The San Francisco-based company said it expects to report adjusted full-year earnings in the range of $2.01 to $2.02 a share, above its previous expectations for earnings modestly above the high end of its previous guidance of $1.92 a share. It also topped analysts’ estimates of $1.96. For the fourth quarter, earnings projections in the range of 50 to 51 cents a share in the fourth quarter were ahead of Wall Street’s forecasts of 45 cents.
Gap also said that net sales climbed 2 per cent to $828m from a year ago in January and 1 per cent to $4.4bn in the fourth quarter.
“Against a challenging retail backdrop, we’re pleased to report growth in our top-line and comp sales during the critical holiday quarter,” said Art Peck, chief executive officer. “We remain focused on actions that will strengthen our brands and recapture market share.”
Indeed, Gap said same-store sales rose 2 per cent in the fourth quarter, compared with a 7 per cent drop in the year ago period. Like-for-like sales rose 5 per cent at Old Navy, the company’s largest division, were flat at its eponymous brand and 3 per cent at Banana Republic.
That was welcome news to shareholders, who sent Gap shares 3 per cent higher in extended trading to $23.68. While Gap had easier year-on-year comparisons, department stores and retailers have widely posted disappointing results during the key holiday period.

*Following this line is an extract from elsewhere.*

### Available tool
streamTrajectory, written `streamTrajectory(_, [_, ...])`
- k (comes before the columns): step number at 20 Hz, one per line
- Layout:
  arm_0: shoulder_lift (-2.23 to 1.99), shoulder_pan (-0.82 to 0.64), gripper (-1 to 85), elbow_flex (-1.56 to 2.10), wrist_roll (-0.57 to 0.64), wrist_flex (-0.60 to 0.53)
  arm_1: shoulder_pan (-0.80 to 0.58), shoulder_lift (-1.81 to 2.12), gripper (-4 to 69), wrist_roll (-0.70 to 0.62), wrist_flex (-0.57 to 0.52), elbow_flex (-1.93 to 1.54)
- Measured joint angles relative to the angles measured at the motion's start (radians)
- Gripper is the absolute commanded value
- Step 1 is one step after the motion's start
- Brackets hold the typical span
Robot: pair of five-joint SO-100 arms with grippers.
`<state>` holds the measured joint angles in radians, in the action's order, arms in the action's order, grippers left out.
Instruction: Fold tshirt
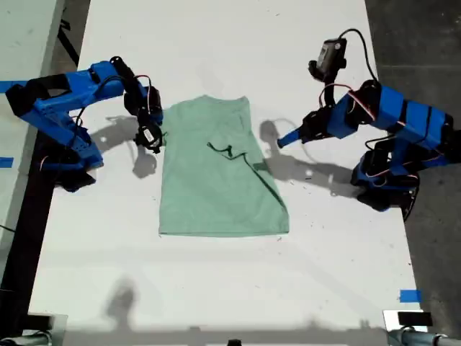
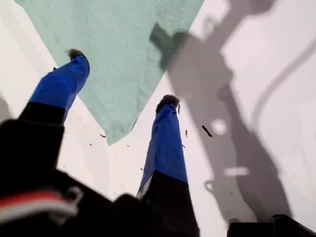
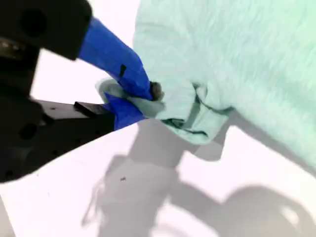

For the month of January however, Gap sales did disappoint. Overall same-store sales rose 1 per cent last month, below analysts’ estimates for a 2.1 per cent gain, according to Bloomberg data. A 2 per cent rise in like-for-like sales at Old Navy missed expectations for a 4.7 per cent gain. Sales at Banana Republic slid 4 per cent, steeper than analysts’ estimates for a 2.5 per cent drop, while sales at Gap Global exceeded estimates, rising 3 per cent, topping expectations for a 1 per cent gain.
Gap shares declined 41 per cent in 2015 and were down more than 9 per cent last year as the company, like other clothing retailers, suffered from changing millennial preferences and growing competition from e-commerce.
Fast fashion retailers like H&M and Zara that mimic catwalk styles for a fraction of the cost have also taken a toll on the retailer. And a string of product misses at its Banana Republic brand hurt sales in recent years and prompted brand president Andi Owen’s exit last month.
Gap shares are up 2.4 per cent so far this year.